> WHAT YOU NEED TO DO
Apart from the images, repeat the data below exactly as written.
:::::
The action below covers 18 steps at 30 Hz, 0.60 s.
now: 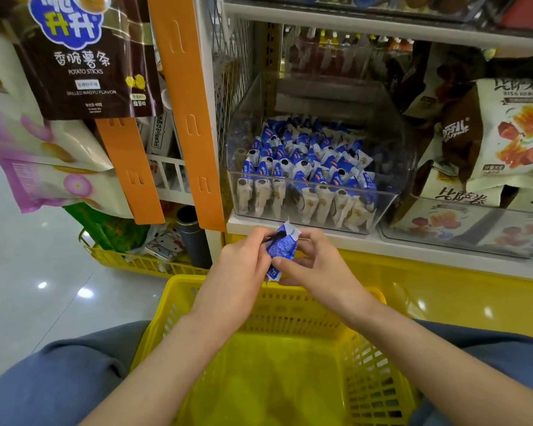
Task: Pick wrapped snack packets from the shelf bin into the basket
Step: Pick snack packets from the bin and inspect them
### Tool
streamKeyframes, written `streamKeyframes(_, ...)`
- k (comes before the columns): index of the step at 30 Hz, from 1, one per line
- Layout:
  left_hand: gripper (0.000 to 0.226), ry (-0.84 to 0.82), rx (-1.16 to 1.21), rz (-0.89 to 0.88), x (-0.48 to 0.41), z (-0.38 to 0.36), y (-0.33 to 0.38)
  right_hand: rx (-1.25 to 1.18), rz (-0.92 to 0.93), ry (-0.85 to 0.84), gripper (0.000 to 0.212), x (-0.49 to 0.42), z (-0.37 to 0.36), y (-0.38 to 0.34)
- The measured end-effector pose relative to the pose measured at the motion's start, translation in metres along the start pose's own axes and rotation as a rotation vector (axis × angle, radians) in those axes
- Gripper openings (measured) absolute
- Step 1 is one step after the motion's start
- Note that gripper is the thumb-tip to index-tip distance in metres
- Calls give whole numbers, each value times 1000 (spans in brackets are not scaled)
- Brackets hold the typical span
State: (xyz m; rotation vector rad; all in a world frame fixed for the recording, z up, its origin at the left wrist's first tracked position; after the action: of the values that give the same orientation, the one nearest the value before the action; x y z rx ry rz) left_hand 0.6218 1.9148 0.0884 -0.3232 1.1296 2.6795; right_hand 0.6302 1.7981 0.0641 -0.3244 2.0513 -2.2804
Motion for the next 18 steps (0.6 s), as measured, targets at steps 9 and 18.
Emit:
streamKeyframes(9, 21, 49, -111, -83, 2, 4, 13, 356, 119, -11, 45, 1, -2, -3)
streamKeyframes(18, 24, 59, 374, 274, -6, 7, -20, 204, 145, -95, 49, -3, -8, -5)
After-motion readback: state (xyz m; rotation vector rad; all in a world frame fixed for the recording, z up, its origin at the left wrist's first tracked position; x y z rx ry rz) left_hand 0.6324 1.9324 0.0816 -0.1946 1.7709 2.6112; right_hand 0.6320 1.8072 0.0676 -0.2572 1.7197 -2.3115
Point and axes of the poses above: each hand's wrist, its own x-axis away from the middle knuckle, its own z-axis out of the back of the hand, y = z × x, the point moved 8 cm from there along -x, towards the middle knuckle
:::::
> RESULT FOR THIS TASK
The action below covers 18 steps at 30 Hz, 0.60 s.
now: 
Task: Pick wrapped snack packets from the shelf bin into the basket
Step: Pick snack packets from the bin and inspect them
### Tool
streamKeyframes, written `streamKeyframes(_, ...)`
- k (comes before the columns): index of the step at 30 Hz, from 1, one per line
- Layout:
  left_hand: gripper (0.000 to 0.226), ry (-0.84 to 0.82), rx (-1.16 to 1.21), rz (-0.89 to 0.88), x (-0.48 to 0.41), z (-0.38 to 0.36), y (-0.33 to 0.38)
  right_hand: rx (-1.25 to 1.18), rz (-0.92 to 0.93), ry (-0.85 to 0.84), gripper (0.000 to 0.212), x (-0.49 to 0.42), z (-0.37 to 0.36), y (-0.38 to 0.34)
- The measured end-effector pose relative to the pose measured at the motion's start, translation in metres along the start pose's own axes and rotation as a rotation vector (axis × angle, radians) in those axes
- Gripper openings (measured) absolute
- Step 1 is one step after the motion's start
- Note that gripper is the thumb-tip to index-tip distance in metres
- Calls give whole numbers, each value times 1000 (spans in brackets are not scaled)
- Brackets hold the typical span
State: (xyz m; rotation vector rad; all in a world frame fixed for the recording, z up, its origin at the left wrist's first tracked position; after the action: of the values that give the same orientation, the one nearest the value before the action; x y z rx ry rz) left_hand 0.6218 1.9148 0.0884 -0.3232 1.1296 2.6795; right_hand 0.6302 1.7981 0.0641 -0.3244 2.0513 -2.2804
Motion for the next 18 steps (0.6 s), as measured, targets at steps 9 and 18.
Emit:
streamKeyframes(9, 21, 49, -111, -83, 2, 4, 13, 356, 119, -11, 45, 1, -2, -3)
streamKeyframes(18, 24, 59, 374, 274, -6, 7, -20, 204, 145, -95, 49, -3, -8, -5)
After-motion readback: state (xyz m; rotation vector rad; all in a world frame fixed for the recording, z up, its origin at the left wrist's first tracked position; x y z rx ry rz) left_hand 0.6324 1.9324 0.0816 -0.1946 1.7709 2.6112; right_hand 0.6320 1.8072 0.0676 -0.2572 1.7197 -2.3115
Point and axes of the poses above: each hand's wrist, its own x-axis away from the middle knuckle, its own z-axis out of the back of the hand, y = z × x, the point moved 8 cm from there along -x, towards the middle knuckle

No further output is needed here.